The purpose of this review of our hospitals is to make sure they are meeting benchmarks that the state will set for them, defining how much they are allowed to spend. A small group of state-appointed individuals setting price controls on the private market, instead of allowing the invisible hand of the market to do so, is the definition of government overreach. This board has no clue about the street-level challenges and opportunities for each hospital, their needs for investment or their goals for the future. There is simply no way the state board can know the ever-evolving needs of health care inside our hospitals better than the local hospitals that employ thousands and serve tens of thousands of Delawareans.

State will have ability to take ‘excess revenue’

If our hospitals do not meet the benchmarks that the state sets forth, HB 350 gives authority to the state to take “excess revenue” from them and place it into its own state-run fund. Now, we are passing the point of government overreach and setting up a pillar of a socialist form of government, where the state takes income that companies earn and redistributes the revenue where the government sees fit. Instead of allowing our hospitals the ability to use their own revenue to invest in their employees, evolving technology and expansion, the authority of the state, under HB 350, can take that revenue and place it into what is being called a “community health fund.” This fund will be used by the government where the state determines it should be spent.

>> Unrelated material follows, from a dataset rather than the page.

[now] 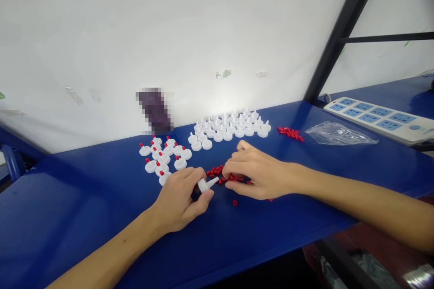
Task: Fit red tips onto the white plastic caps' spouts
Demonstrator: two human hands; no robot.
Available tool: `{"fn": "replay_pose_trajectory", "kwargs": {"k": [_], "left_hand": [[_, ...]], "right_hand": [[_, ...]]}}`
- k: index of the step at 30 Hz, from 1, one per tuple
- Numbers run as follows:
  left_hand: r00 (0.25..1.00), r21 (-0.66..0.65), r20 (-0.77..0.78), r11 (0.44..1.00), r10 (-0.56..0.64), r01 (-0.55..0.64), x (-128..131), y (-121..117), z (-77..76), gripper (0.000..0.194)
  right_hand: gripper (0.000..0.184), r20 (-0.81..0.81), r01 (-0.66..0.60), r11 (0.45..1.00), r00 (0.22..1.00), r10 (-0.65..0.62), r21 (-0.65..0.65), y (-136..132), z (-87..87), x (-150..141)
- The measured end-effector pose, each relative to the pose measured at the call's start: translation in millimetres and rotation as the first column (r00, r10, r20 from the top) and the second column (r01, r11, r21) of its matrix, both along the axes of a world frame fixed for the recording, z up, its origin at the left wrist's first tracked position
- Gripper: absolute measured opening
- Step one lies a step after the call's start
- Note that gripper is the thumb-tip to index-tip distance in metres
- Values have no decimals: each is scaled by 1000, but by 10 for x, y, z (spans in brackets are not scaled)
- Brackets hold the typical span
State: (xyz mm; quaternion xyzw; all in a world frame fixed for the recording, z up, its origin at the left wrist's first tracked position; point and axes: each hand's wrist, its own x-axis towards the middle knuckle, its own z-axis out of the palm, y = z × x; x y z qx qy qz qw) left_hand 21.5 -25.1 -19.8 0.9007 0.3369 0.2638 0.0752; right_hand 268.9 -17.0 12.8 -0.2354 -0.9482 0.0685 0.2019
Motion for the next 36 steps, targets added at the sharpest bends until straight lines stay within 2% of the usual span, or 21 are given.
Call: {"fn": "replay_pose_trajectory", "kwargs": {"k": [4, 8, 10, 12, 15, 18, 20, 24, 30, 36], "left_hand": [[1000, -49, -17, 999, 22, -23, 11, -8, 21, 29], [999, -51, -39, 999, 10, -12, 24, -27, 30, 29], [999, -50, -37, 999, 0, -2, 24, -28, 30, 29], [999, -49, -27, 998, -29, 27, 22, -25, 32, 32], [994, -36, -4, 993, -110, 110, 22, -21, 38, 45], [986, -4, -9, 986, -168, 168, 33, -22, 46, 55], [984, 10, -23, 984, -176, 176, 44, -22, 51, 57], [980, 23, -49, 981, -190, 192, 69, -27, 61, 52], [977, 43, -53, 977, -205, 208, 73, -36, 43, 49], [978, 22, -72, 980, -193, 195, 53, -8, 9, 46]], "right_hand": [[19, 169, -37, 997, 984, 49, -74, -48, 68, 21], [13, 222, -94, 990, 968, 115, -101, -85, 62, -9], [10, 164, -90, 992, 981, 103, -88, -73, 29, -21], [5, 43, -24, 997, 999, 28, -79, -51, -7, -26], [11, -94, 60, 992, 993, -70, -112, -33, -55, -36], [11, -118, 24, 989, 992, -41, -146, -48, -104, -67], [9, -118, 8, 995, 993, -20, -103, -71, -141, -97], [9, -154, 26, 999, 988, -20, 40, -108, -194, -133], [10, -189, -1, 999, 982, 8, 40, -108, -191, -123], [3, -245, -8, 994, 969, 34, 106, -121, -161, -139]]}}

State will have ability to take over hospitals’ fiscal management

In addition to the state taking revenue from our hospitals if the state benchmarks are not kept, under HB 350, the state has the authority to take over the financial management of the local facilities. Now, we have government overreach, a socialist approach to the economy and state-run health care. Under this option, the state will have the authority to make decisions for our hospitals instead of our local employees, who our hospital systems put in place to manage the financial health of their own organizations.

Even more concerning is that unchecked, bad policies like HB 350 will continue to pass in the state of Delaware as long as a supermajority exists in the General Assembly. The House majority literally shut down debate on the House floor during the discussion of HB 350, with an obscure rule that states that five members can vote to cancel floor debate on a bill. Knowing the majority had the votes, many representatives on each side of the aisle — who were elected to be the voice of over 20,000 individuals from their districts — were silenced. A supermajority promotes political ideology over the needs of the people of Delaware, and without a balance of power in the state legislature and across of three branches of government, extreme ideology will rule the day.